What you are asked to do: When a line in the data below includes "bowl", count it; then give only the total.

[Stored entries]
══════════

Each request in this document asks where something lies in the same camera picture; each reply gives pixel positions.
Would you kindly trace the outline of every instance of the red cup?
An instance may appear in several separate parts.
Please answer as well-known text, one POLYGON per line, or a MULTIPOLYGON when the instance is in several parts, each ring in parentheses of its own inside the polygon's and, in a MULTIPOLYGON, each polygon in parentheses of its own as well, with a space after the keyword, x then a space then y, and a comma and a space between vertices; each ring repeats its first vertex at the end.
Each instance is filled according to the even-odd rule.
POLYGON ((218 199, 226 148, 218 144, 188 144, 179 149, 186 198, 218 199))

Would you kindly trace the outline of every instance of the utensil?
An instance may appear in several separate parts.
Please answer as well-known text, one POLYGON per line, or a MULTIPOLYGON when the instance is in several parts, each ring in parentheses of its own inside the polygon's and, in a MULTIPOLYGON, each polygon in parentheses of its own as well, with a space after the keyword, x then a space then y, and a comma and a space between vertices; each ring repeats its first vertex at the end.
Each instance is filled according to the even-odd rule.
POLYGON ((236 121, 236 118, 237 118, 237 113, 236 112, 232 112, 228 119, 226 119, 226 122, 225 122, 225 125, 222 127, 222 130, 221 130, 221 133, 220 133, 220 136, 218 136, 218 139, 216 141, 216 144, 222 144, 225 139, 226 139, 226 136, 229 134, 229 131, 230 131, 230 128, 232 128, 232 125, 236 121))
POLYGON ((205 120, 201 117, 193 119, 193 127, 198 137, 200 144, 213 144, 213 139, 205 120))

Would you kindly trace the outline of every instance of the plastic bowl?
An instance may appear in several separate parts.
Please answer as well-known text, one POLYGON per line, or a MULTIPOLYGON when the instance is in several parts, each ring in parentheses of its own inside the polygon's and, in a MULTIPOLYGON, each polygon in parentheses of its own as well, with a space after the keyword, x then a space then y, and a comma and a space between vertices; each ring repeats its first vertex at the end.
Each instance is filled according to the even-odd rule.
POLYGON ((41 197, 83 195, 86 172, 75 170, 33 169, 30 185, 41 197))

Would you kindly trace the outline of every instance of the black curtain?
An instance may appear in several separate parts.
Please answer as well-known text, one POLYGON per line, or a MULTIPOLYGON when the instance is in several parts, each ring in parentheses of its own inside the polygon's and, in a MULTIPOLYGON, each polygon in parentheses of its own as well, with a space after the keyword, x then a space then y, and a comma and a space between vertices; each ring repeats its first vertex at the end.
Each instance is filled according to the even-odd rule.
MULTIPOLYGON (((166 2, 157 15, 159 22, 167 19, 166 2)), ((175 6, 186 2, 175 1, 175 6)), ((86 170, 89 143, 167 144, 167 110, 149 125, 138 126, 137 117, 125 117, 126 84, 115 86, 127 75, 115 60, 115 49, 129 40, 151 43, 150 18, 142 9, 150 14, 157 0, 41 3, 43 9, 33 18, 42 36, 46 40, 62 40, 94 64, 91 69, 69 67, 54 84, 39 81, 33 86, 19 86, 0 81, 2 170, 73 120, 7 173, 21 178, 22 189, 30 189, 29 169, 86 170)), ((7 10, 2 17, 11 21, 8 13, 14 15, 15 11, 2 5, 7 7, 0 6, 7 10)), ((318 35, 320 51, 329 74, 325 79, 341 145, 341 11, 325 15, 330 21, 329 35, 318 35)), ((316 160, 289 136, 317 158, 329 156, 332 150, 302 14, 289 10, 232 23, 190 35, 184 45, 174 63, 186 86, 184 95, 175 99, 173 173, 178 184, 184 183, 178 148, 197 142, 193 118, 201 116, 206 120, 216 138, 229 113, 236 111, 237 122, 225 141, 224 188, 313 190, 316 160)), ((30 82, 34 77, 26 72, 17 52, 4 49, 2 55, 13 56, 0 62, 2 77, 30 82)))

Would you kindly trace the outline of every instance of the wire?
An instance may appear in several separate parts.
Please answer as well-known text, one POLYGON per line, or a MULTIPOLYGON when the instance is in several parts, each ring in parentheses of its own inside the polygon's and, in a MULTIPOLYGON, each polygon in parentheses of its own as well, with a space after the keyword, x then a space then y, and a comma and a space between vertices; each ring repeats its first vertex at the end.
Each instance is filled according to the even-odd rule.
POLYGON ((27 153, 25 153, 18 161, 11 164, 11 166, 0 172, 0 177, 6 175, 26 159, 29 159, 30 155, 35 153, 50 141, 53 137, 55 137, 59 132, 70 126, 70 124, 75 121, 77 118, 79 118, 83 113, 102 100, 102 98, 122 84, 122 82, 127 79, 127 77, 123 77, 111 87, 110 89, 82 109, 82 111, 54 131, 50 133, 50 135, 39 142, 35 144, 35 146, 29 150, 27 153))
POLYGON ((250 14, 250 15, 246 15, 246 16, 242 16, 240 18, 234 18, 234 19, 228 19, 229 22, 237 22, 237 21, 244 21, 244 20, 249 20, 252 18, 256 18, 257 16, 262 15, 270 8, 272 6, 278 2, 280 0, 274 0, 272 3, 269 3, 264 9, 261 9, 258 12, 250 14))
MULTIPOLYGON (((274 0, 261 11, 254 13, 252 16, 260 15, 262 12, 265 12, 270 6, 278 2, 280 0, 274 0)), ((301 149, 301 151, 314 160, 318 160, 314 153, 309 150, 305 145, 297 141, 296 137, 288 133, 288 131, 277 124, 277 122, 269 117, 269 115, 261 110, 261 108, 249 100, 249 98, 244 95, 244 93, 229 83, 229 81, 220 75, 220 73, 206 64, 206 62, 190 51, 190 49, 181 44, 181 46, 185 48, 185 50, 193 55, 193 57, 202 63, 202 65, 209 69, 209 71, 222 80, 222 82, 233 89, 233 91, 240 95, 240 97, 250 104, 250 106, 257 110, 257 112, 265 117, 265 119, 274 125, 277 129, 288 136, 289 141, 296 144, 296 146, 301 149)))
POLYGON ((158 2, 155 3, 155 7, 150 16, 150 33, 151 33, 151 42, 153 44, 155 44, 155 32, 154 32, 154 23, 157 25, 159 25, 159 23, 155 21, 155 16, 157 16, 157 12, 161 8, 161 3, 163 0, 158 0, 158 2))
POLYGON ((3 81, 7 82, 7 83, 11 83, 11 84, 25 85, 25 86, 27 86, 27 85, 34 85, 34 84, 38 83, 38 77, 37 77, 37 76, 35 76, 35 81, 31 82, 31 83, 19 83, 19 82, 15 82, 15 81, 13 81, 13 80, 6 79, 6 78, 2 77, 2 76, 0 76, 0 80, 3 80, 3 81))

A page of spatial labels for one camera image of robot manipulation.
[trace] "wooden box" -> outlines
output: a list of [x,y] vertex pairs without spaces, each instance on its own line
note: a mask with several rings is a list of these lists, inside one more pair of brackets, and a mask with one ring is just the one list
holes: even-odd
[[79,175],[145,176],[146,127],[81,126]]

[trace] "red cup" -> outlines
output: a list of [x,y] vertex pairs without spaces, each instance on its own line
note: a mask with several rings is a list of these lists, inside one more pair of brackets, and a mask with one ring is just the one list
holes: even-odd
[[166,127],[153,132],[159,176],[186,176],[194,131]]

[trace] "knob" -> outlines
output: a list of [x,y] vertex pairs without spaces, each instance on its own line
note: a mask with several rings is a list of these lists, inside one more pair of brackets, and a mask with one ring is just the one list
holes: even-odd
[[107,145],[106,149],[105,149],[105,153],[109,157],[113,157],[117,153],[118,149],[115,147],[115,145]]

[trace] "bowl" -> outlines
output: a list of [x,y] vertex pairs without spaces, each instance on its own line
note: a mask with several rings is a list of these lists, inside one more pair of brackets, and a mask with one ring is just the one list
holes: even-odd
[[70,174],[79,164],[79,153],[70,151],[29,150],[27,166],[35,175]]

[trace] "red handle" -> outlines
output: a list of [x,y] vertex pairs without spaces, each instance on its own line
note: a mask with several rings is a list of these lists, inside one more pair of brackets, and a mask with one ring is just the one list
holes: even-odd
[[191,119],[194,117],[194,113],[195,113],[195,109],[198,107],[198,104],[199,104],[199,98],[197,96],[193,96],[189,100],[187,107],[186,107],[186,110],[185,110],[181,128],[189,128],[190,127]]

══════════

Response for this exercise: 2